In fact, our results suggest that these treatments may contribute to enhance tissue repair, to reduce chronic inflammation in the wound, as previously reported [
27,
28]. Besides, laser treatment was already reported to favor hydration and to enhance antimicrobial molecules expression (HBD-2), also HCC proved efficient in this respect [
27,
28], and in prompting migration [
29]. Due to these results and the supportive previous scientific literature, complications due to cells overgrowth as hypertrophic or keloid scarring can be solved with supportive therapies, such as the use of Q-switched Nd:YAG laser eventually coupled to HA and above all HCC treatments.
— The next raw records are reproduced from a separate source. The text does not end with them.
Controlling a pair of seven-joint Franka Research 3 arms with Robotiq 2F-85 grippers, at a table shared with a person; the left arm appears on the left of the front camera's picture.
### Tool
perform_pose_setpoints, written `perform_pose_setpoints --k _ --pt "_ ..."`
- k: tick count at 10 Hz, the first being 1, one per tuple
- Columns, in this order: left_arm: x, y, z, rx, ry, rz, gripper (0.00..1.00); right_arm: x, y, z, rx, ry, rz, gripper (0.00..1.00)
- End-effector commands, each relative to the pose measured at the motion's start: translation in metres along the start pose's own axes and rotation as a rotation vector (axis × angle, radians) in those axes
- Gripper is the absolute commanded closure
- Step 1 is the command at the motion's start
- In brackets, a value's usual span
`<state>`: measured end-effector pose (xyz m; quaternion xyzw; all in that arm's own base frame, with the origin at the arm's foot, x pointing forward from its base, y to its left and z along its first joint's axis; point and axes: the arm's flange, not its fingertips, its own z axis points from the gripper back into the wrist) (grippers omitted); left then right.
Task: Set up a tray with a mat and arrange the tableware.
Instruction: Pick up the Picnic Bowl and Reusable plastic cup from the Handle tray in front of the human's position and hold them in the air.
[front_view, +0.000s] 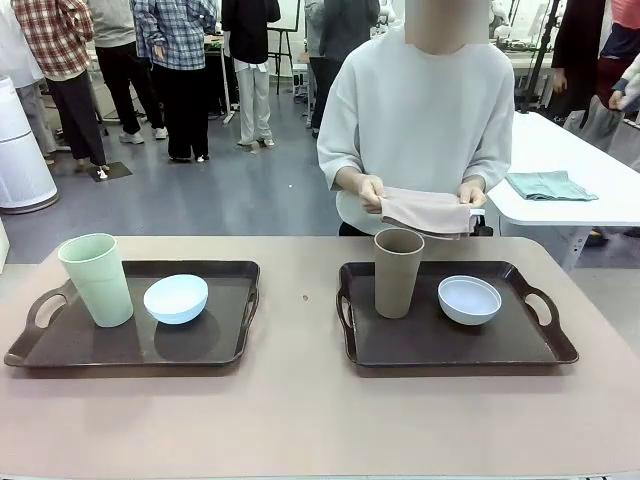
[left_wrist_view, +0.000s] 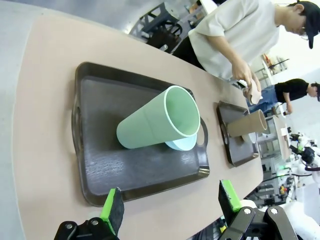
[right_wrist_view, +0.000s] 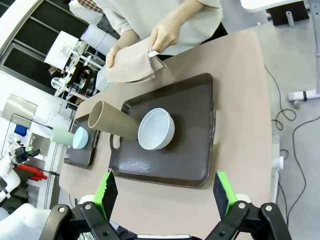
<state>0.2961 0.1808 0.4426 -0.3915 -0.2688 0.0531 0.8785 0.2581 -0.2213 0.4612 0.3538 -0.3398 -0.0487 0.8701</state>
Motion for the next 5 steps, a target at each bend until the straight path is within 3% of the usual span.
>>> perform_pose_setpoints --k 1,5 --pt "0.0017 0.0038 0.0012 -0.016 -0.007 -0.021 0.0 0.0021 -0.0022 0.0004 0.02 -0.01 0.015 0.0" --pt "0.0017 0.0038 0.0012 -0.016 -0.007 -0.021 0.0 0.0021 -0.0022 0.0004 0.02 -0.01 0.015 0.0"
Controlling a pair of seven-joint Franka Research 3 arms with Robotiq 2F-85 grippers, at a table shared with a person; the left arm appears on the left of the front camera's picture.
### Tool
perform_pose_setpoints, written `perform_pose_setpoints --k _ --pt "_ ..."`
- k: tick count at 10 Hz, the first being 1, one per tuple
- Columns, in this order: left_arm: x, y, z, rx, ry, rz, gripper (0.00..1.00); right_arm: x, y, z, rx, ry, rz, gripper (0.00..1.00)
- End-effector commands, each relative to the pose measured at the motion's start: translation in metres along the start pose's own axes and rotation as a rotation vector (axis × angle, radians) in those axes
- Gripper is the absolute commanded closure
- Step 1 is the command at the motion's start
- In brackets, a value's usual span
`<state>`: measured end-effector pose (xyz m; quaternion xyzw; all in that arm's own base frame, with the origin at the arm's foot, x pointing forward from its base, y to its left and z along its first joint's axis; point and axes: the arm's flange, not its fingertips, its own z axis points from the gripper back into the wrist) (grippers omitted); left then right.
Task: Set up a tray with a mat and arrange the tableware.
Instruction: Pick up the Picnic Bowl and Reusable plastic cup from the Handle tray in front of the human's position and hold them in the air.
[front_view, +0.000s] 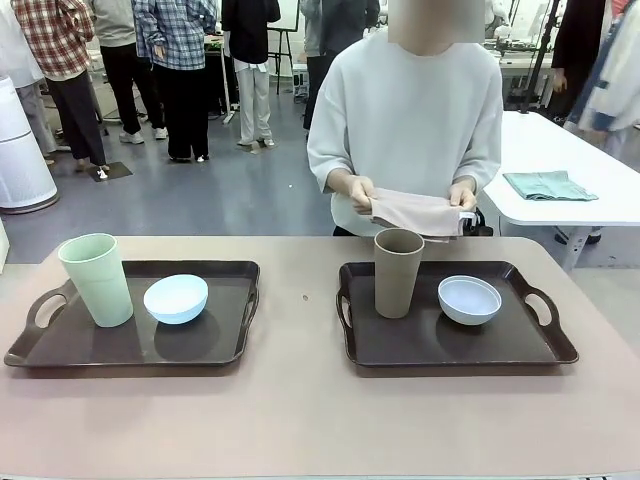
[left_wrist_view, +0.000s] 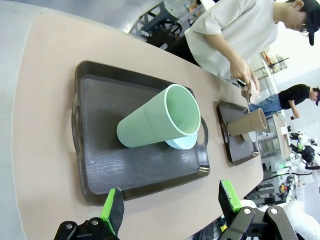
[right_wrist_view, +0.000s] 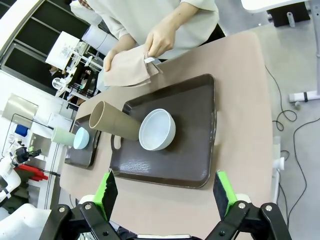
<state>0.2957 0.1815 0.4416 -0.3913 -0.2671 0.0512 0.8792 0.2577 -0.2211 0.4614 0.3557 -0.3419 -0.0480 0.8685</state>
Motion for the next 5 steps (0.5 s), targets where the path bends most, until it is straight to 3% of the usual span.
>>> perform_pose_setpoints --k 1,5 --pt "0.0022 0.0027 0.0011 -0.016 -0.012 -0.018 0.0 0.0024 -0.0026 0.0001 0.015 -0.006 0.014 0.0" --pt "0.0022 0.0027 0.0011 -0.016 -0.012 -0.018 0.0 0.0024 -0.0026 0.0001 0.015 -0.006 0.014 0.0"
Excessive scarring can dramatically influence the patient’s quality of life both physically and psychologically.
These results may support clinical dermatologist to assess new protocols conjugating laser treatments with the application of topical or injective HA-based gels to improve bioremodelling in scars/skin defects/keloids/fibrotic scars. Resolving the excessive inflammation, the laser treatments activate stop signals that block further formation of fibrosis or hypertrophic scar.